The world at a glance . . . United States
Sioux City, Iowa
Palin on tour: Sarah Palin’s book tour this week moved into Iowa, a traditional early campaign stop for White House hopefuls, ratcheting up speculation about her political aspirations. Fans began gathering outside a Sioux City Barnes & Noble at 3 a.m. on Sunday; by the time she arrived that afternoon, hundreds were lined up for her to sign copies of her memoir, Going Rogue. Palin did not rule out a presidential run, perhaps even as an independent. “There’s not going to be a need for a third party,” she told one interviewer, “but I’ll play that by ear in these coming months.” Speaking with a conservative radio host, Palin said it was “fair game” to question President Obama’s citizenship. She later appeared to distance herself from the “birthers,” saying she has never “suggested that he was not born in the United States.”
Lesbian bishop: The Episcopal Diocese of Los Angeles has elected the second openly gay bishop in the global Anglican Communion, deepening a schism among its 77 million members. Church leaders chose the Rev. Canon Mary Glasspool of Baltimore as a suffragan, or assistant, bishop; she has been in a lesbian relationship since 1988. After the Rt. Rev. V. Gene Robinson of New Hampshire became the Episcopalians’ first gay bishop, in 2003, dozens of conservative parishes and four dioceses left the church. The selection of Glasspool is expected to intensify the rift. “Is there anything that can be done to bridge it?” asked the Rt. Rev. Mark Lawrence, bishop for South Carolina, who objects to the consecration of gays as bishops on the grounds that it’s against scripture. “No one has come up with it yet.”
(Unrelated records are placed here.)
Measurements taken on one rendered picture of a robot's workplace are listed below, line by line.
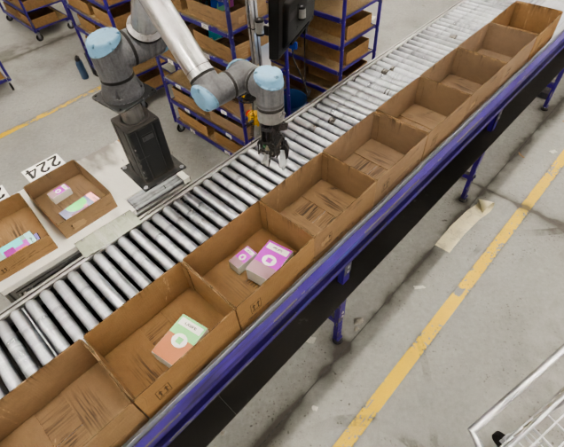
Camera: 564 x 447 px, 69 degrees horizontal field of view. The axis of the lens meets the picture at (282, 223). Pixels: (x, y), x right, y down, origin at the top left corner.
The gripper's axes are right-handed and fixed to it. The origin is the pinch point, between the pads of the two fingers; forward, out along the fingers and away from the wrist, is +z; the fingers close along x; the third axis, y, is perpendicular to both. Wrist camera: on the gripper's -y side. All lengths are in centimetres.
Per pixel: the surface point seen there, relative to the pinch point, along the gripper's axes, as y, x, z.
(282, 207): -8.3, -1.7, 29.7
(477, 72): -135, 70, 15
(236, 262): 26.2, -7.8, 29.8
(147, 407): 85, -10, 32
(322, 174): -31.9, 9.3, 26.0
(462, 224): -114, 88, 112
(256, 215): 5.8, -7.4, 22.9
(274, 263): 24.1, 7.3, 27.3
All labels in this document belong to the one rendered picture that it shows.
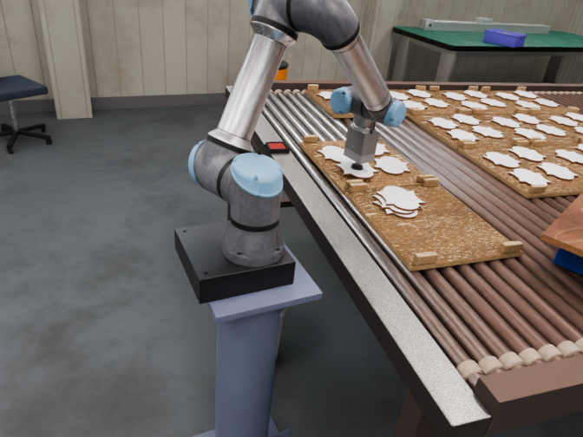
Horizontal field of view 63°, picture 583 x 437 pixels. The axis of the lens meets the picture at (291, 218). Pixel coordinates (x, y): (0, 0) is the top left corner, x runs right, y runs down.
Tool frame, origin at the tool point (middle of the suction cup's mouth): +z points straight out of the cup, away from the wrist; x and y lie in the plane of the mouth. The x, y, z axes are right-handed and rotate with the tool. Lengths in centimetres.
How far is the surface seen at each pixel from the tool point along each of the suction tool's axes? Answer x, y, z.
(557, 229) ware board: -10, -63, -9
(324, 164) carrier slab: 4.9, 10.9, 1.2
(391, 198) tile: 5.3, -22.1, -1.3
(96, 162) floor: 28, 248, 95
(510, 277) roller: 0, -61, 3
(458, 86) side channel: -143, 71, 1
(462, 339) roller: 30, -69, 4
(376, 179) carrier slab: -4.4, -5.9, 1.2
Housing terrorists: A largely unused $145 million prison will likely become the new home for scores of suspected terrorists now detained at the U.S. naval base at Guantánamo Bay, Cuba. The Thomson Correctional Center, about 150 miles west of Chicago, is the leading contender among several sites the Obama administration is considering for the inmates when Guantánamo is eventually closed, Illinois Gov. Pat Quinn said this week. The White House recently briefed members of Illinois’ congressional delegation about the possible government purchase of the site. Several local Republican lawmakers oppose the move, raising security concerns. But Thomson Village board president Jerry Hebeler said, “Everyone around here thinks it’s a done deal.”
Mumbai suspect charged: A U.S. citizen has been charged with helping to plan the 2008 terrorist attacks that killed 163 people in Mumbai. David Headley, 49, was first arrested in October on charges that he plotted to attack the Danish newspaper Jyllands-Posten in 2005 after it published cartoons that satirized the Prophet Mohammed, outraging much of the Muslim world. Headley reportedly has been cooperating with authorities, who now say he made five trips to Mumbai from 2006 to 2008 at the behest of the Pakistan-based terror group Lashkar-e-Taiba to identify potential targets. Headley, born Daood Gilani in Washington, D.C., is the son of a former Pakistani diplomat and an American mother from Philadelphia.
No chimp-attack charges: The owner of a 200-pound chimpanzee that mauled and blinded a woman in February will not face criminal charges, authorities have decided. Prosecutors said that there was no evidence that Sandra Herold “recklessly ignored” any risk posed by her pet chimp Travis; the animal attacked Herold’s friend, Charla Nash, who was attempting to lure Travis back into Herold’s house after he had escaped. Travis ripped off Nash’s hands, lips, nose, and eyelids, before he was shot to death by police. Nash said through a lawyer that she is “at peace” with the prosecutors’ decision, though she has sued Herold for $50 million and plans to sue Connecticut for $150 million.
Succeeding Kennedy: Massachusetts voters this week chose the Democratic and Republican nominees for the Senate seat of the late Edward M. Kennedy, who died in August after serving almost 47 years, the fourth-longest term in Senate history. State Attorney General Martha Coakley, the Democrat, will face GOP state Sen. Scott Brown in a special election Jan. 19. This week’s off-season primaries, in which only about 600,000 of the 4.1 million eligible voters cast ballots, marked the first time since 1984 that Massachusetts residents voted in a Senate race with no incumbent. Coakley enters the short general election campaign with a distinct advantage: Only 11 percent of Massachusetts’ registered voters are Republican, and the state has not elected a GOP senator since 1972.